Source data Block Start
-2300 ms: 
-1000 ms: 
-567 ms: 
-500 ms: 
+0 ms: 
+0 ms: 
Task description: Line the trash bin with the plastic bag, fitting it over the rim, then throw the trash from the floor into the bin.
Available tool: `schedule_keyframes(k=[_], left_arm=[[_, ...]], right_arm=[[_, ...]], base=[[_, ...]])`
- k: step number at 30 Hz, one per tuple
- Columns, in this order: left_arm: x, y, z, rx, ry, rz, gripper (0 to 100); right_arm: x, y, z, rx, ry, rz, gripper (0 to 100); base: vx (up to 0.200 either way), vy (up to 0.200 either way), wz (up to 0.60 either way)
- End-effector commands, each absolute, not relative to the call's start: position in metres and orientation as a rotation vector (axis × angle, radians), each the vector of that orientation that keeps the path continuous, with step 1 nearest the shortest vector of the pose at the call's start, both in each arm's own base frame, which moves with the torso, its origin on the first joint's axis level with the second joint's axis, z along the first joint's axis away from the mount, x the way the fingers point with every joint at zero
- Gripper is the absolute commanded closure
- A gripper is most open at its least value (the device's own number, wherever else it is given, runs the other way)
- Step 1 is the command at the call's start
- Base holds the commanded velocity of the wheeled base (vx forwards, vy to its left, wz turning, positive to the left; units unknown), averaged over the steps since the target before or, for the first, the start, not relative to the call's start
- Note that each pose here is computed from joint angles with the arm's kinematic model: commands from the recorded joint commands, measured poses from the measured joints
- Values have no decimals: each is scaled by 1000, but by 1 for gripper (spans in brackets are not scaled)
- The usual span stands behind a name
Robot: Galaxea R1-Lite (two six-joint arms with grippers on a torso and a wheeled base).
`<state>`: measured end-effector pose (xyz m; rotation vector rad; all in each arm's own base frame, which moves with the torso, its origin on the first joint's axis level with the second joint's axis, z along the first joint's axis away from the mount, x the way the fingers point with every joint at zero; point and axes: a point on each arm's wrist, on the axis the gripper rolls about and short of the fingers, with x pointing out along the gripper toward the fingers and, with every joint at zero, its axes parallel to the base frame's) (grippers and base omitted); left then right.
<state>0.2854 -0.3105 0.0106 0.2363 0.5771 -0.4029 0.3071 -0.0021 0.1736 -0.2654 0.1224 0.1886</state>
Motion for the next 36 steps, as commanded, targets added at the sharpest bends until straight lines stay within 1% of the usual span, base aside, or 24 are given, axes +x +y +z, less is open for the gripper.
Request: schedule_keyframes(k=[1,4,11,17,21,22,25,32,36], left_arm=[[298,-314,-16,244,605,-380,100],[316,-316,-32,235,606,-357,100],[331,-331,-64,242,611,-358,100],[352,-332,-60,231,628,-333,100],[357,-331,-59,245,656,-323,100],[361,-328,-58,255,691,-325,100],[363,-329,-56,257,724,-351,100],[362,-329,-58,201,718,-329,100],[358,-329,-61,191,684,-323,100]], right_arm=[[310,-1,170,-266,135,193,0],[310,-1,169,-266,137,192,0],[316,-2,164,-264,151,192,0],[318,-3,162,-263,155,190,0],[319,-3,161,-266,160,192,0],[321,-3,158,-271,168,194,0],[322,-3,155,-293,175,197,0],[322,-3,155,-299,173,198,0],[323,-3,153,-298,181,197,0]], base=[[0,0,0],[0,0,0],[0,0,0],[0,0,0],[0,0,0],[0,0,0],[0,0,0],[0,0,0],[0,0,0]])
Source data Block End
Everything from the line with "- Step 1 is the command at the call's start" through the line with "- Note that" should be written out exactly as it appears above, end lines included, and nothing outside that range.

- Step 1 is the command at the call's start
- Base holds the commanded velocity of the wheeled base (vx forwards, vy to its left, wz turning, positive to the left; units unknown), averaged over the steps since the target before or, for the first, the start, not relative to the call's start
- Note that each pose here is computed from joint angles with the arm's kinematic model: commands from the recorded joint commands, measured poses from the measured joints

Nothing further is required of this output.